> [DESCRIPTION OF THE TASK]
Consider the listing below. Extract exactly the lines from the line containing "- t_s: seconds" to the line containing "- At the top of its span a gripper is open", both included.

> [DATA BLOCK]

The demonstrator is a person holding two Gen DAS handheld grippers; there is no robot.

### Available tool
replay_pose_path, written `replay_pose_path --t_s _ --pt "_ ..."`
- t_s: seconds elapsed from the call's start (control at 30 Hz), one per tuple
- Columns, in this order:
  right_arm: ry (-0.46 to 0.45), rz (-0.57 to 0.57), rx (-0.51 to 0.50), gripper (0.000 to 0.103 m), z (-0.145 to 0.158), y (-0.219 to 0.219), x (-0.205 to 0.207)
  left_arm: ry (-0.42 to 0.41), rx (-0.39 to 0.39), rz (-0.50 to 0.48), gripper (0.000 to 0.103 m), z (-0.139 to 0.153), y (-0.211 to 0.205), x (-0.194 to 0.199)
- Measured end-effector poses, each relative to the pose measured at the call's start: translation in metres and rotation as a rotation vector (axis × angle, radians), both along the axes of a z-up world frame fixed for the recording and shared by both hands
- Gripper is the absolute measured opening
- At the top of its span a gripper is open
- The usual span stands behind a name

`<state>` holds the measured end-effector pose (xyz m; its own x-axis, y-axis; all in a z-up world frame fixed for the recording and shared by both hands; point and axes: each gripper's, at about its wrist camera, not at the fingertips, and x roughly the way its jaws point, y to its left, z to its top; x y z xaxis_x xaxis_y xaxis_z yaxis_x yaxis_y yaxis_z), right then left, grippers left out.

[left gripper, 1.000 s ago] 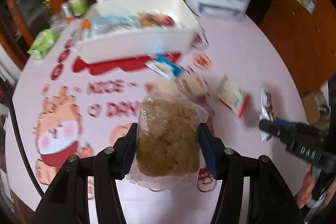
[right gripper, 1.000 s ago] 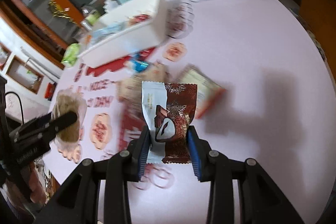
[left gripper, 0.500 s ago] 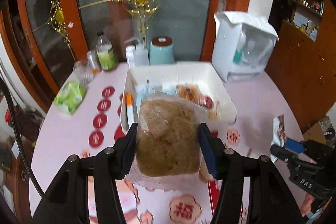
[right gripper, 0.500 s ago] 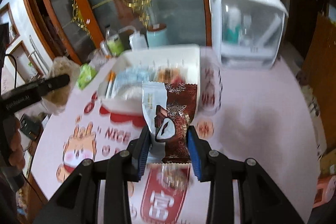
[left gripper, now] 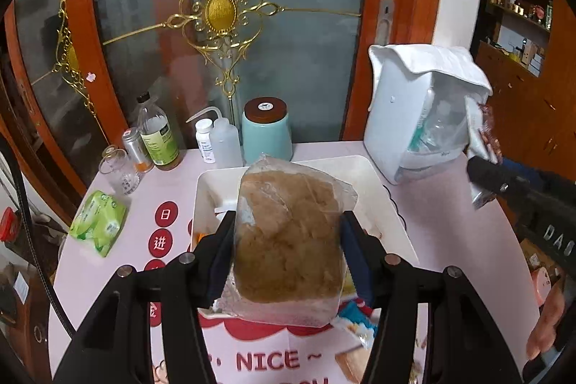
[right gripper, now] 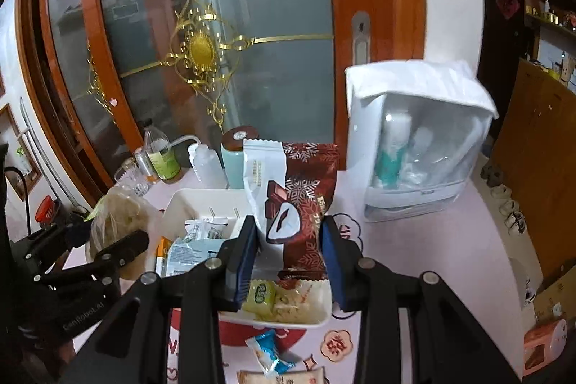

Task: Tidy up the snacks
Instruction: 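Carry both packets into the white tray and open both tools, then move both tools back from the white tray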

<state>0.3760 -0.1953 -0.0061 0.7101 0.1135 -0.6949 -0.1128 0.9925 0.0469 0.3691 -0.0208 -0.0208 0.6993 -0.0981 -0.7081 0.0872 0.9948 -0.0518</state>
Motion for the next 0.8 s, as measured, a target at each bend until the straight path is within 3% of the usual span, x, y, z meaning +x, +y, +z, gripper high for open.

> [ANSWER SECTION]
- t_s: seconds elapsed from the call's start (control at 30 Hz), one per tuple
- Columns, in this order:
  right_arm: ry (-0.46 to 0.45), rz (-0.57 to 0.57), rx (-0.51 to 0.50), gripper (0.000 to 0.103 m), z (-0.145 to 0.158), y (-0.219 to 0.219), x (-0.205 to 0.207)
  left_arm: ry (-0.42 to 0.41), rx (-0.39 to 0.39), rz (-0.50 to 0.48), gripper (0.000 to 0.103 m), z (-0.139 to 0.153), y (-0.211 to 0.205), x (-0.194 to 0.199)
- Measured end-effector poses, each relative to the pose measured at the call's start: translation in metres and rotation as a rotation vector (axis × angle, radians), both along the axes of a z-up world frame fixed for the recording and shared by both hands
- Gripper is the absolute measured opening
- At the top of its span a gripper is open

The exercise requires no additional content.